I advise setting it higher than num_iterations because this implementation re-uses subtrees from a previous search -- so most of the time the tree will already be partially populated when a new search is started. Setting max_nodes higher than num_iterations means that there will be room for num_iterations nodes in the tree more often. I have yet to document out-of-bounds behavior but it works similarly to https://github.com/lowrollr/mctx-az.

Increasing max_nodes linearly increases the memory footprint of the search tree data structure. It's definitely a trade-off of speed vs. accuracy to set it higher/lower, and its value relative to 'num_iterations' should be problem-dependent (branching factor and # of iterations both matter). Setting max_nodes = num_iterations is fine if you're worried about speed.

lowrollr commented 7 months ago

I think the most factor affecting speed lies in the computational aspect of the CPU. GPU not fully utilized.

Do you have evidence of this? I'm not aware of any CPU-bound portion of the training loop and in my experiments I've had no issues with GPU utilization.

Nightbringers commented 7 months ago

In my experiments, keep num_simulations unchange, when max_nodes = 32, it cost 460 seconds, when max_nodes = 600, it cost 2200 seconds,gpu Pwr:Usage/Cap is more lower than when max_nodes = 32. Test with mctx-az. Turbozero is same situation.
In this situation, because num_simulations unchange, so the computational workload of the GPU remains unchanged, so problem is in cpu?

lowrollr commented 7 months ago

Some more details could be useful here.

What are you running, one call to search? What is num_simulations set to? What environment are you using?

I'm not sure this is entirely unexpected behavior.

Computational workload is higher when max_nodes is increased. Search operates on tensors of size [num_batches, max_nodes, ... ]

Nightbringers commented 7 months ago

environment: go 19*19 model_size: just like alphazero paper, 40 block, 256 channl num_simulations: 128 batch size: 50 per device step: 410

There is another strange phenomenon: as the number of steps increases, the gpu utilization rate becomes lower and lower

lowrollr commented 7 months ago

Thank you for letting me know, I will look into what you are describing to see if I can replicate it and diagnose.

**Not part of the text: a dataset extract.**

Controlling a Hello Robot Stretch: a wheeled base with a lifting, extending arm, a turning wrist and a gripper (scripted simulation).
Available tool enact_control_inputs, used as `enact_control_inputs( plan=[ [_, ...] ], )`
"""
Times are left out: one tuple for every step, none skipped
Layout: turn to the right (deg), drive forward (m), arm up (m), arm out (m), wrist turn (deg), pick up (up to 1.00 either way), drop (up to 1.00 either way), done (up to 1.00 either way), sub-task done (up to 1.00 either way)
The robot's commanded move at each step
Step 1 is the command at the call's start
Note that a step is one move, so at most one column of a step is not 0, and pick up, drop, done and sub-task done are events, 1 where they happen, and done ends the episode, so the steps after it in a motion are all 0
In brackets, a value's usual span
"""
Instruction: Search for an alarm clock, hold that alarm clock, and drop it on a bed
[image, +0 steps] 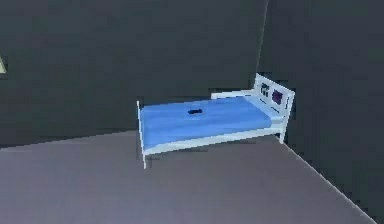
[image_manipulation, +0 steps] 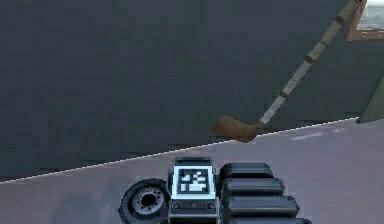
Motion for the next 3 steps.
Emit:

Are you running more than one call to search (MCTS.evaluate)? Some of the weird behavior you are describing could be down to JIT-compilation overhead on the first call.

Nightbringers commented 7 months ago

It's use jax.lax.scan,like this: jax.lax.scan(one_step, (env_state, rng_key, step,eval_state), None, length=410, unroll=1)

JIT-compilation should only affect one times. environment: go 19*19 model_size: just like alphazero paper, 40 block, 256 channl num_simulations: 128 batch size: 50 per device step: 410 when max_nodes = 32, it cost 460 seconds, when max_nodes = 600, it cost 2200 seconds, gpu Pwr:Usage/Cap is more lower than when max_nodes = 32. Test with mctx-az. Turbozero is same situation.

lowrollr commented 7 months ago

Thanks for pointing this out, I will see if I can replicate.

Nightbringers commented 7 months ago

Are you familiar with the MuZero algorithm? I have some questions and hope you can help me.

lowrollr commented 7 months ago

I haven't worked with MuZero specifically as much but have read the paper. Feel free to send me an email with your questions and I'll see if I can answer.

I still plan on looking into the issues you mention but have been very busy and have not had a chance yet.